## Your instructions:
A faithful copy is needed of the lines below from the one with "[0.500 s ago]" up to and including the one with "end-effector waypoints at"; set it down with no pictures and no other lines.

## Data for processing:
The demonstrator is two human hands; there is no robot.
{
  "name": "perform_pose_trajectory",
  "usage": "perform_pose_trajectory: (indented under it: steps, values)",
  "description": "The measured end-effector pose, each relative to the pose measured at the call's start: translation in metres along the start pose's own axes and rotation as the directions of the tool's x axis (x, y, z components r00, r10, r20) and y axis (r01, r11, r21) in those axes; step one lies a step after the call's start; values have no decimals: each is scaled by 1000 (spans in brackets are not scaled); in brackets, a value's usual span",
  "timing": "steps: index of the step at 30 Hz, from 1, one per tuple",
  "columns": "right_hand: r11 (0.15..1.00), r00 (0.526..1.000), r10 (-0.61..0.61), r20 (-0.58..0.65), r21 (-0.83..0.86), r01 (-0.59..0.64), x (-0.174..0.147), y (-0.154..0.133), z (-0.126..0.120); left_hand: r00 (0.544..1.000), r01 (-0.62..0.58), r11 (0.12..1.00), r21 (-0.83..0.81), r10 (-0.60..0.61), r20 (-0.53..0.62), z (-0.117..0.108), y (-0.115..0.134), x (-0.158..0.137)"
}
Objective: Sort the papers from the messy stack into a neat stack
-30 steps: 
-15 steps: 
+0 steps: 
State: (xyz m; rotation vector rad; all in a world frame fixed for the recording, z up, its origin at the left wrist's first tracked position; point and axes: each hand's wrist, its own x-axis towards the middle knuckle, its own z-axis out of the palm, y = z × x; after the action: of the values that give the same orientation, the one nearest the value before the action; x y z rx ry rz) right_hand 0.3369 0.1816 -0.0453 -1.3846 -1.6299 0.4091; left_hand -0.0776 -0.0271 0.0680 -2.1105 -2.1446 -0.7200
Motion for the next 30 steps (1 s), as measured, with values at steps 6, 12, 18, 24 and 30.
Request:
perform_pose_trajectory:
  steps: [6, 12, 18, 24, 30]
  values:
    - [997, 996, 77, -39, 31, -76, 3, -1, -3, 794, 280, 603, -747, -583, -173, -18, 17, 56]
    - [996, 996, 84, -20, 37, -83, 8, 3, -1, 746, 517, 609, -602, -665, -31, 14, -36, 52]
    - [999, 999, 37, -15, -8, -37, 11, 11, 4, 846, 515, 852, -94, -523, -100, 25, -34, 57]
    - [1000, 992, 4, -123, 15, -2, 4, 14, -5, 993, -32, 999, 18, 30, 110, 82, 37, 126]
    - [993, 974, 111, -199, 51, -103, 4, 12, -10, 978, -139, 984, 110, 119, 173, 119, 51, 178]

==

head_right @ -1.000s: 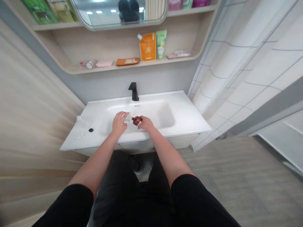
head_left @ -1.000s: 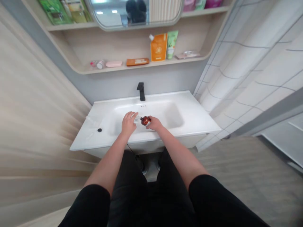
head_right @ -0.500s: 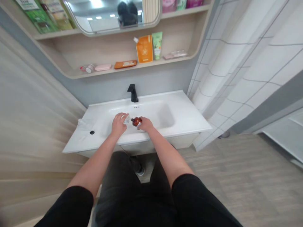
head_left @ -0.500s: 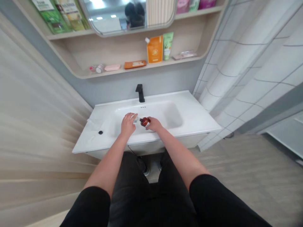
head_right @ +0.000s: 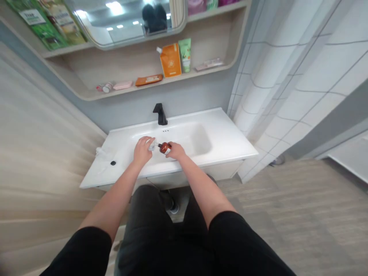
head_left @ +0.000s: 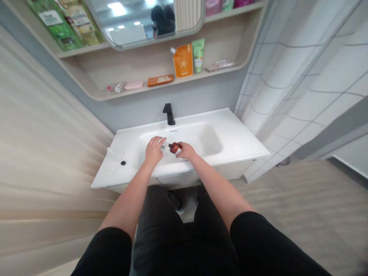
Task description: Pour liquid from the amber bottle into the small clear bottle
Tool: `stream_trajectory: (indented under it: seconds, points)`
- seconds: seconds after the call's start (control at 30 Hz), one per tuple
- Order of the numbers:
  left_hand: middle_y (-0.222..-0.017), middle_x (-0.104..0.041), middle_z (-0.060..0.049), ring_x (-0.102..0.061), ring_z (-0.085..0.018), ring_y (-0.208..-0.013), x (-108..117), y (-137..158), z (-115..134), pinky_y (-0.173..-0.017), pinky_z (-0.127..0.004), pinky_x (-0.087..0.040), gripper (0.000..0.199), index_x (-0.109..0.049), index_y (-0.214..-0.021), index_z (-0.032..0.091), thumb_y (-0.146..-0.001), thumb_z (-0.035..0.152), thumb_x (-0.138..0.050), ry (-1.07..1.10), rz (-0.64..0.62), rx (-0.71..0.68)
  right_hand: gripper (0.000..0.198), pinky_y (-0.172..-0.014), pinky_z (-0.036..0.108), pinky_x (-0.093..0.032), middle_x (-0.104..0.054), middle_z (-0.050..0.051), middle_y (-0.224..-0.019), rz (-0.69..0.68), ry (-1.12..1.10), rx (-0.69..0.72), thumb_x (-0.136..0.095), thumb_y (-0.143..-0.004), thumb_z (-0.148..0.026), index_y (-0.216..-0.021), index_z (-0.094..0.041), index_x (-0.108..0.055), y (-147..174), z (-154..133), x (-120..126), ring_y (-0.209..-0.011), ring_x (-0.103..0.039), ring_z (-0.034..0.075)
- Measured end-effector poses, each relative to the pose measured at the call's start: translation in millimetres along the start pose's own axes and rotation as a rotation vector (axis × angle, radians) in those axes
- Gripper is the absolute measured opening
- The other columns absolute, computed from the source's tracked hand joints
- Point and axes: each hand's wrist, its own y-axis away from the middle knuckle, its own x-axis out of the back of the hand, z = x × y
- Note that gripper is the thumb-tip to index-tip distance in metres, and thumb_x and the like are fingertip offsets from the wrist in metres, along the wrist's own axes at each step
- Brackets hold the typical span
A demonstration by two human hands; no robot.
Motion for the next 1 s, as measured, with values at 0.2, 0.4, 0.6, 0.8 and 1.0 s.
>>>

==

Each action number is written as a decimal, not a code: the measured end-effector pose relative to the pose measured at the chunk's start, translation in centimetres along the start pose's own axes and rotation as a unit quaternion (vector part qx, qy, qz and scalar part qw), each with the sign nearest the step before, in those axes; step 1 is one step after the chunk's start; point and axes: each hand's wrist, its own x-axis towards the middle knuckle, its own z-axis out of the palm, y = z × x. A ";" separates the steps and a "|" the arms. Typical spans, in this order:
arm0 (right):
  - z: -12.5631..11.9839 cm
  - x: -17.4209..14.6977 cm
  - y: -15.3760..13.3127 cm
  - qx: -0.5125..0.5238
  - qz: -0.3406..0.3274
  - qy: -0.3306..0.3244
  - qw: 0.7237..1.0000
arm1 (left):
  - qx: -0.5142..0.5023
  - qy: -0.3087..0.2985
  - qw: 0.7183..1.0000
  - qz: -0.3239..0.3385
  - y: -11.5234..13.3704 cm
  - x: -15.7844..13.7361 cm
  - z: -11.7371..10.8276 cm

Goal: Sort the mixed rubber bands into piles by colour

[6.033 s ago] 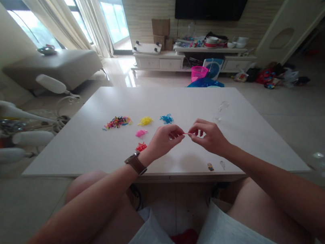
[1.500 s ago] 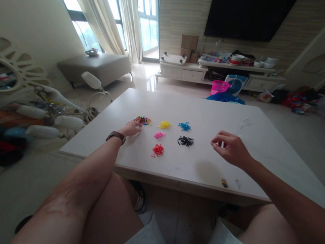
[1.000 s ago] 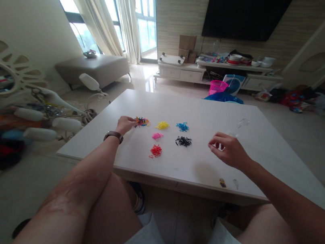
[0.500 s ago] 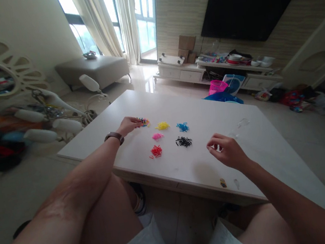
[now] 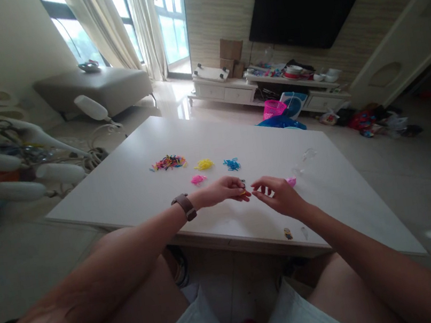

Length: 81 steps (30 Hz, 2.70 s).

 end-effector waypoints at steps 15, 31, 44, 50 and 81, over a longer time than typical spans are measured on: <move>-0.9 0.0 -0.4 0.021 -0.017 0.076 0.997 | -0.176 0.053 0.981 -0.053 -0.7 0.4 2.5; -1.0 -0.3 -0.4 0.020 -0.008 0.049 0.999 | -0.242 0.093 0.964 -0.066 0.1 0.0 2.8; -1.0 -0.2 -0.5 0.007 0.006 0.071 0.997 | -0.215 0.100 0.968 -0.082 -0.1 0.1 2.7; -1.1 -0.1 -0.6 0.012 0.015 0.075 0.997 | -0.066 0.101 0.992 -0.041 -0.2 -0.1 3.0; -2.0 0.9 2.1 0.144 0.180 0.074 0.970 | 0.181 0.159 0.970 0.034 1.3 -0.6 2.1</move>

## Answer space:
[0.500 s ago] 
[now] 

Length: 81 steps (30 Hz, 2.70 s).

 end-effector waypoints at steps 15, 31, 44, 50 and 81, over a longer time than typical spans are measured on: <move>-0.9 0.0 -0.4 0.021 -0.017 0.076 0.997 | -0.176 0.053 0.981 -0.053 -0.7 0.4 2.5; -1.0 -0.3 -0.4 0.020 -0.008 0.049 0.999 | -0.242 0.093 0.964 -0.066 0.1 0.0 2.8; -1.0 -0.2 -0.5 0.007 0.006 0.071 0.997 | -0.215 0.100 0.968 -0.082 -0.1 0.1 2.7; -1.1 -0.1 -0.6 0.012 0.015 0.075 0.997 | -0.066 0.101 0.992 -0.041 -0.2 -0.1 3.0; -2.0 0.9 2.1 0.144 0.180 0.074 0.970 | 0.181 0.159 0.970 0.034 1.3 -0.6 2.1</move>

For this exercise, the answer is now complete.